←back to thread

578 points abelanger | 2 comments | | HN request time: 0s | source

Hello HN, we're Gabe and Alexander from Hatchet (https://hatchet.run), we're working on an open-source, distributed task queue. It's an alternative to tools like Celery for Python and BullMQ for Node.js, primarily focused on reliability and observability. It uses Postgres for the underlying queue.

Why build another managed queue? We wanted to build something with the benefits of full transactional enqueueing - particularly for dependent, DAG-style execution - and felt strongly that Postgres solves for 99.9% of queueing use-cases better than most alternatives (Celery uses Redis or RabbitMQ as a broker, BullMQ uses Redis). Since the introduction of SKIP LOCKED and the milestones of recent PG releases (like active-active replication), it's becoming more feasible to horizontally scale Postgres across multiple regions and vertically scale to 10k TPS or more. Many queues (like BullMQ) are built on Redis and data loss can occur when suffering OOM if you're not careful, and using PG helps avoid an entire class of problems.

We also wanted something that was significantly easier to use and debug for application developers.
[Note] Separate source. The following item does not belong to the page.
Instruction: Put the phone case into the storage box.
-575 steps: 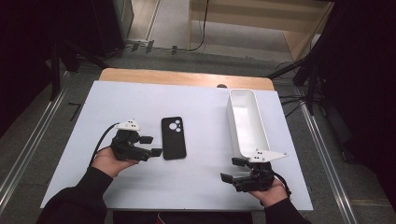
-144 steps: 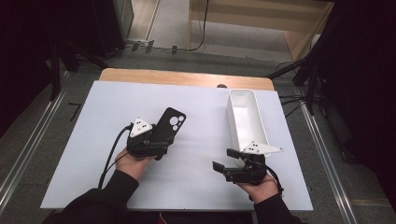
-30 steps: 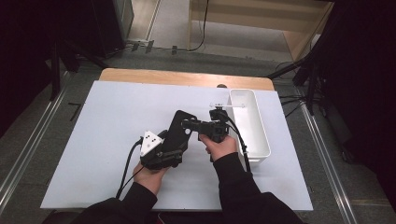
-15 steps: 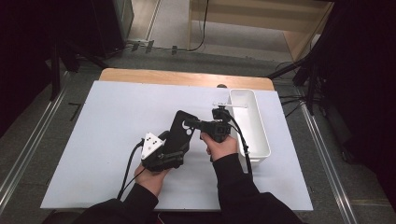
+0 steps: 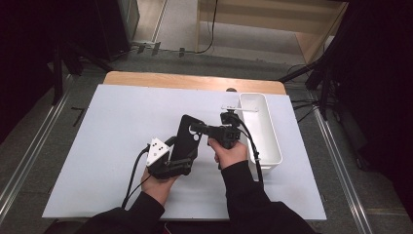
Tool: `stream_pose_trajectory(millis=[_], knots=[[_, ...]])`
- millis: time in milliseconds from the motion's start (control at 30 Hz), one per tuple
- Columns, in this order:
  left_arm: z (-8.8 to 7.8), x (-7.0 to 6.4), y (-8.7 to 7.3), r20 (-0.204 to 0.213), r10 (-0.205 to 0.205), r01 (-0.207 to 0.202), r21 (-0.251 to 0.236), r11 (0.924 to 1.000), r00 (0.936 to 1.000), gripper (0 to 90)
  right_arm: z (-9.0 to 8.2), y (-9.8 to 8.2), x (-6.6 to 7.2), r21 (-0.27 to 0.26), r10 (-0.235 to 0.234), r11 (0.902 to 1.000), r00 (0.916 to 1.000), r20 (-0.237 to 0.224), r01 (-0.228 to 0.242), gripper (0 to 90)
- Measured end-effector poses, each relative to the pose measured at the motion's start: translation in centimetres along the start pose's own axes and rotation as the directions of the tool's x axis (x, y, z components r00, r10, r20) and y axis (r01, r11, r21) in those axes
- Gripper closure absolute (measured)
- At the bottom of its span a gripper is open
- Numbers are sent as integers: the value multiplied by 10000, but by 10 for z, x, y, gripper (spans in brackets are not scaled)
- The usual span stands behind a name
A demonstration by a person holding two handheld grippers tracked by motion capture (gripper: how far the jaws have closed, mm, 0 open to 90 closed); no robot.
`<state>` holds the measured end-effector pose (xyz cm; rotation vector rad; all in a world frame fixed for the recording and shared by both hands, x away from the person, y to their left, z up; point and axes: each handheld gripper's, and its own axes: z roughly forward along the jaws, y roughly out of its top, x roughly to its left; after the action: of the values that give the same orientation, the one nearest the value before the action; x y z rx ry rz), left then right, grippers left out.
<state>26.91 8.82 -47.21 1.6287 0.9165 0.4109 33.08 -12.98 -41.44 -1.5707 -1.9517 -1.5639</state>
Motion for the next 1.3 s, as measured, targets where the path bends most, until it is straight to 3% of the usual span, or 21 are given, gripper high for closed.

A lot of times the burden of building task observability falls on the infra/platform team (for example, asking the infra team to build a Grafana view for their tasks based on exported prom metrics). We're building this type of observability directly into Hatchet.
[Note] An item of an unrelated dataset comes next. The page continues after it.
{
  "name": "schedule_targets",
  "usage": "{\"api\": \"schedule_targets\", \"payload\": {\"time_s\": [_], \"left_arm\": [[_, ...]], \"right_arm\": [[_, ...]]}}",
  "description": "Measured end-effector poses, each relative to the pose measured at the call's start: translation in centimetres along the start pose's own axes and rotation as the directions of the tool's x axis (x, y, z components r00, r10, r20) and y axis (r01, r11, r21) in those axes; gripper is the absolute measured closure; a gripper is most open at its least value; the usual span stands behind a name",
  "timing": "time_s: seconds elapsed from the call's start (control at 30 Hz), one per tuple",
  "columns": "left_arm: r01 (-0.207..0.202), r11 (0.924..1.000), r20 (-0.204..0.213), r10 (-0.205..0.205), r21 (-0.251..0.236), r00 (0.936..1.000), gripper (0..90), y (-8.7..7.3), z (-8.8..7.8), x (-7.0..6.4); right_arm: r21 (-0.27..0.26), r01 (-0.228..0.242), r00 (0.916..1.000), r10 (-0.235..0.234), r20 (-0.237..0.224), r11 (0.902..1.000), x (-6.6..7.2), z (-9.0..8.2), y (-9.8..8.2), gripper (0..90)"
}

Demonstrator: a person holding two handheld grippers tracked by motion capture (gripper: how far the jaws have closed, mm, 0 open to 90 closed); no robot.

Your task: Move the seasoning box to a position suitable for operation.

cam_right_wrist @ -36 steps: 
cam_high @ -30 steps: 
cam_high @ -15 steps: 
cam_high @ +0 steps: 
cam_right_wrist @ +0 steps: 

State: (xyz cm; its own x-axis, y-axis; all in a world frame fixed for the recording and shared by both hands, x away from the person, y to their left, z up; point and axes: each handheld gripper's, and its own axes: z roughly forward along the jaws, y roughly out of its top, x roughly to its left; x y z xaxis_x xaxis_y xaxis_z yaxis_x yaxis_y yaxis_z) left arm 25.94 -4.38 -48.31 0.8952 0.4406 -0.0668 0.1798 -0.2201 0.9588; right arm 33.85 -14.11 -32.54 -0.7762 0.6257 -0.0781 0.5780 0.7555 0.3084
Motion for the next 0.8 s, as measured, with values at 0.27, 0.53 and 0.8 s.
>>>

What do we mean by "distributed"? You can run workers (the instances which run tasks) across multiple VMs, clusters and regions - they are remotely invoked via a long-lived gRPC connection with the Hatchet queue. We've attempted to optimize our latency to get our task start times down to 25-50ms and much more optimization is on the roadmap.

We also support a number of extra features that you'd expect, like retries, timeouts, cron schedules, dependent tasks. A few things we're currently working on - we use RabbitMQ (confusing, yes) for pub/sub between engine components and would prefer to just use Postgres, but didn't want to spend additional time on the exchange logic until we built a stable underlying queue. We are also considering the use of NATS for engine-engine and engine-worker connections.
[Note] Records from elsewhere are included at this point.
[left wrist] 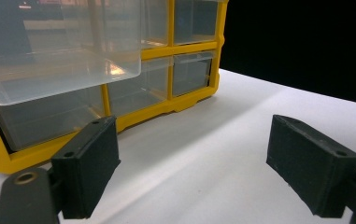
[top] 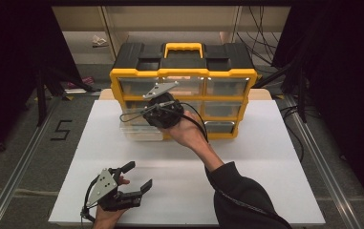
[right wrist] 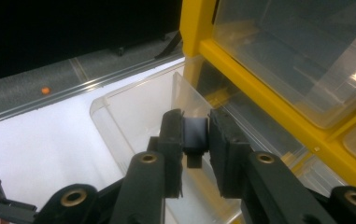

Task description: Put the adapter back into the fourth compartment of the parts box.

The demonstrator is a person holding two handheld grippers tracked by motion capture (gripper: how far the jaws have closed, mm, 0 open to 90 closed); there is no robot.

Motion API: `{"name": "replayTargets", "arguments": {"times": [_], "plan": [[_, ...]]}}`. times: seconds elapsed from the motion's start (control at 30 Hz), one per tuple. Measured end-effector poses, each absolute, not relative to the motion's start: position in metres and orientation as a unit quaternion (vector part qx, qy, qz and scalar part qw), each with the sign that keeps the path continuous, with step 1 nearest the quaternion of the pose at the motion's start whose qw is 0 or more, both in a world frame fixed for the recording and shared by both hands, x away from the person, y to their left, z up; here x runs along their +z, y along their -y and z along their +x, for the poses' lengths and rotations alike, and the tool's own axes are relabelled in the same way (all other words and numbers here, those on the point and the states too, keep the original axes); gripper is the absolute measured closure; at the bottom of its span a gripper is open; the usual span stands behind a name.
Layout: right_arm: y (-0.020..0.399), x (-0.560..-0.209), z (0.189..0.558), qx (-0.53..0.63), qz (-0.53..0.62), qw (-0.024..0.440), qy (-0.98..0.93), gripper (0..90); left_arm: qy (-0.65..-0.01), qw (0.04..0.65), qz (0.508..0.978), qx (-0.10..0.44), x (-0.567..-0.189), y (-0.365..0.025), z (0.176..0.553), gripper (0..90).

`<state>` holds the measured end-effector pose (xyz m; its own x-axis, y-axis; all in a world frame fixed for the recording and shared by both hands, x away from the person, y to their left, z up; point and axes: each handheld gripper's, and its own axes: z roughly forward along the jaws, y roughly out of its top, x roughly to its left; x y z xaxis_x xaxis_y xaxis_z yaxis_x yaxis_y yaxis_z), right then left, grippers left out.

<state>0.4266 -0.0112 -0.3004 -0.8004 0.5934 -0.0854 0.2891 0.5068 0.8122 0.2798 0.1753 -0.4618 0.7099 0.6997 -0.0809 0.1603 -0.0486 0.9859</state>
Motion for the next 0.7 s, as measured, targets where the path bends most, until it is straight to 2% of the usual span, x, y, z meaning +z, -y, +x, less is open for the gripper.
{"name": "replayTargets", "arguments": {"times": [0.03,0.07,0.13,0.17,0.23,0.7], "plan": [[0.011,-0.301,0.427,0.425,0.262,0.178,-0.848,57.2,-0.311,0.615,0.69,0.219,-0.462,-0.175,0.28,16.4],[0.011,-0.301,0.427,0.425,0.262,0.178,-0.848,57.2,-0.311,0.615,0.691,0.219,-0.462,-0.175,0.28,16.4],[0.01,-0.301,0.427,0.43,0.262,0.178,-0.845,47.3,-0.31,0.614,0.692,0.219,-0.462,-0.175,0.28,16.3],[0.01,-0.301,0.427,0.43,0.262,0.178,-0.845,47.3,-0.31,0.614,0.692,0.218,-0.462,-0.175,0.28,16.3],[0.011,-0.301,0.426,0.43,0.266,0.179,-0.844,40.2,-0.311,0.615,0.691,0.217,-0.462,-0.175,0.28,16.3],[0.03,-0.299,0.415,0.454,0.262,0.176,-0.833,33.9,-0.311,0.617,0.692,0.209,-0.462,-0.174,0.281,16.0]]}}
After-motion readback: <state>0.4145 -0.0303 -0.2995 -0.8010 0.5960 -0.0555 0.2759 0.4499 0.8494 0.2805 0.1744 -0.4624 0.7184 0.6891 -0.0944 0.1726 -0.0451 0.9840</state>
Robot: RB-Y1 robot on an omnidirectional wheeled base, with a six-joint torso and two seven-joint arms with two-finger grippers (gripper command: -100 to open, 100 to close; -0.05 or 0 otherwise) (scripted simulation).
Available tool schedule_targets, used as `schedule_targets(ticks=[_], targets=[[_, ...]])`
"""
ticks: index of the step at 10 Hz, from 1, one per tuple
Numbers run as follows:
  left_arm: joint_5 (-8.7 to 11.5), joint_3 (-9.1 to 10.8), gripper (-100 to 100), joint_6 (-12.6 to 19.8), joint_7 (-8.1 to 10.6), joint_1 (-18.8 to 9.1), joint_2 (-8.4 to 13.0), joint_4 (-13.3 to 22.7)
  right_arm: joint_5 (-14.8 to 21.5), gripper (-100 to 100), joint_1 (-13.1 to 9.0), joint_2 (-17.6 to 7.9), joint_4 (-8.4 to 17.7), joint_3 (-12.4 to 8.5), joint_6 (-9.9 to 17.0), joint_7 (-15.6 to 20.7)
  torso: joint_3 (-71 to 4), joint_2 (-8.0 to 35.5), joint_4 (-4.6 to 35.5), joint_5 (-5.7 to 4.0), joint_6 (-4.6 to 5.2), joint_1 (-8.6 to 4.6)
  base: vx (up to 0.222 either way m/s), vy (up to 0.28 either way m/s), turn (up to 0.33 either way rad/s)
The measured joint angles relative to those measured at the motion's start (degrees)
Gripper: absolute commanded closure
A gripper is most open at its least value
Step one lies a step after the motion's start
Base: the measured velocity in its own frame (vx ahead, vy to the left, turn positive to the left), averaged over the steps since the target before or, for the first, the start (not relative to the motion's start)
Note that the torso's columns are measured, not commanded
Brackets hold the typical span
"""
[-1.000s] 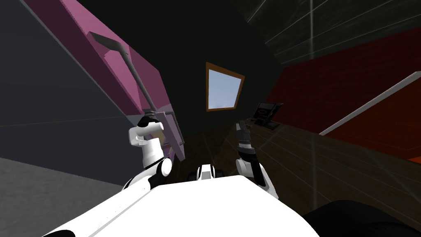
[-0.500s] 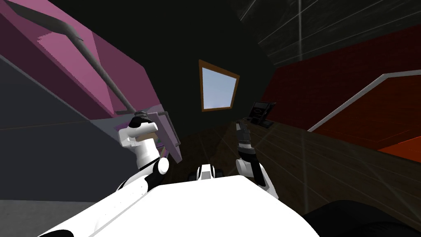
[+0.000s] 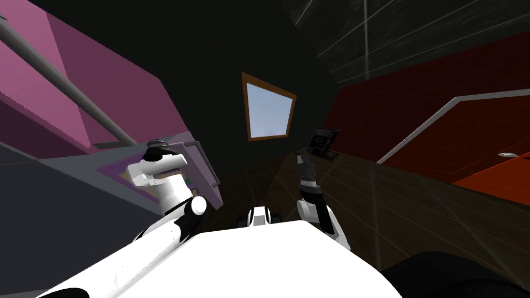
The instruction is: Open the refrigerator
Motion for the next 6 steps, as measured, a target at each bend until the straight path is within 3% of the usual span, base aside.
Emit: schedule_targets(ticks=[1, 3, 5, 6], targets=[[-1.7, 2.05, 100, -1.2, 0.52, -0.4, 1.0, 1.4, 0.0, 0, 0.0, 0.0, 0.0, 0.0, 0.0, 0.0, -0.2, -0.3, -0.2, -0.03, 0.05, -0.19, 0.191, -0.249, -0.118], [0.7, 5.26, 100, -0.4, 0.1, 2.2, 4.2, -0.5, 0.0, 0, 0.0, 0.0, 0.0, 0.0, 0.0, 0.0, 0.2, 0.3, 0.0, -0.11, -0.17, -0.31, 0.167, -0.232, -0.111], [-0.8, 6.52, 100, -1.3, 0.39, 0.7, 5.4, 0.3, 0.0, 0, 0.0, 0.0, 0.0, 0.0, 0.0, 0.0, 0.8, 1.0, -0.1, 0.37, -0.35, -0.17, 0.131, -0.125, -0.101], [-2.6, 7.96, 100, -2.2, 0.76, -0.7, 6.7, 1.8, 0.0, 0, 0.0, 0.0, 0.0, 0.0, 0.0, 0.0, 0.9, 1.0, -0.1, 0.47, -0.39, -0.52, 0.08, -0.097, -0.031]])
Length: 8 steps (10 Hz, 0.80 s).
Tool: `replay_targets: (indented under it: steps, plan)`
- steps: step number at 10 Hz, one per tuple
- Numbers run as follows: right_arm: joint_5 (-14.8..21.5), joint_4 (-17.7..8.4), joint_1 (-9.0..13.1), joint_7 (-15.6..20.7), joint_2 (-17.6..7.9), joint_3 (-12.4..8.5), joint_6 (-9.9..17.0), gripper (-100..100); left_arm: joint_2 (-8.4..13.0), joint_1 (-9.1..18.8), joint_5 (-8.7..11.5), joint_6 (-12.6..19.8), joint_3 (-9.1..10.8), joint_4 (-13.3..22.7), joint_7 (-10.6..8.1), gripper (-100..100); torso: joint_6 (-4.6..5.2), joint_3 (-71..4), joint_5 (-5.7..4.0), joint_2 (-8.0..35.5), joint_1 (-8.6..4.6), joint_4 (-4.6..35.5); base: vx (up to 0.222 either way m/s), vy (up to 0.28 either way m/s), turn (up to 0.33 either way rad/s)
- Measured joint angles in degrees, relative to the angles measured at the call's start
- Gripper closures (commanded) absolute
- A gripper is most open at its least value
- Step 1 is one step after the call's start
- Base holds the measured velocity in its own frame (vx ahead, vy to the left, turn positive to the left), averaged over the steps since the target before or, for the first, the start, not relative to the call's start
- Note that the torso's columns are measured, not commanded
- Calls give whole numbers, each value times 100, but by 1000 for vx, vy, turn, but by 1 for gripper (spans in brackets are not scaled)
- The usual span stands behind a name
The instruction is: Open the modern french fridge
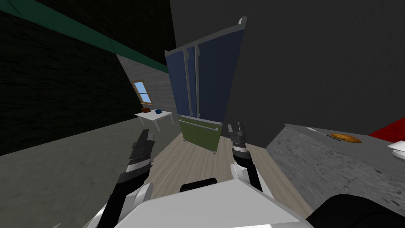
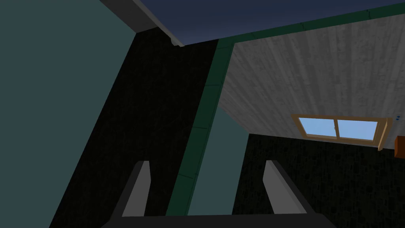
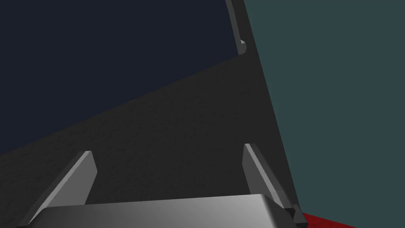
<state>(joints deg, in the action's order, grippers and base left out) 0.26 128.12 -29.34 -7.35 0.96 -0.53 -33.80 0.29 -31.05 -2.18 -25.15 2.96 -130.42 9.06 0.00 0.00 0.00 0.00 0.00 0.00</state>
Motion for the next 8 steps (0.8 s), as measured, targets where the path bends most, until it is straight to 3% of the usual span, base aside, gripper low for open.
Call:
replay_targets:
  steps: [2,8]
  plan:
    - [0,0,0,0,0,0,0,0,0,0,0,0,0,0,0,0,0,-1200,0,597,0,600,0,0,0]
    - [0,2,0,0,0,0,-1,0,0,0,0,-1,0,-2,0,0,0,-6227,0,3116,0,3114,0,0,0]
We'd greatly appreciate any feedback you have and hope you get the chance to try out Hatchet.

Show context
stephen ◴[] No.39653807[source]
Wow, looks great! We currently happily use graphile-worker, and have two questions:

> full transactional enqueueing

Do you mean transactional within the same transaction as the application's own state?

My guess is no (from looking at the docs, where enqueuing in the SDK looks a lot like a wire call and not issuing a SQL command over our application's existing connection pool), and that you mean transactionality between steps within the Hatchet jobs...

I get that, but fwiw transactionality of "perform business logic against entities + job enqueue" (both for queuing the job itself, as well as work performed by workers) is the primary reason we're using a PG-based job queue, as then we avoid transactional outboxes for each queue/work step.

So, dunno, loosing that would be a big deal/kinda defeat the purpose (for us) of a PG-based queue.

2nd question, not to be a downer, but I'm just genuinely curious as a wanna-be dev infra/tooling engineer, but a) why take funding to build this (it seems bootstrappable? maybe that's naive), and b) why would YC keeping putting money into these "look really neat but ...surely?... will never be the 100x returns/billion dollar companies" dev infra startups? Or maybe I'm over-estimating the size of the return/exit necessary to make it worth their while.

replies(1): >>39654002 #
1. abelanger ◴[] No.39654002[source]
Yeah these are great questions.

> Do you mean transactional within the same transaction as the application's own state? My guess is no (from looking at the docs, where enqueuing in the SDK looks a lot like a wire call and not issuing a SQL command over our application's existing connection pool), and that you mean transactionality between steps within the Hatchet jobs...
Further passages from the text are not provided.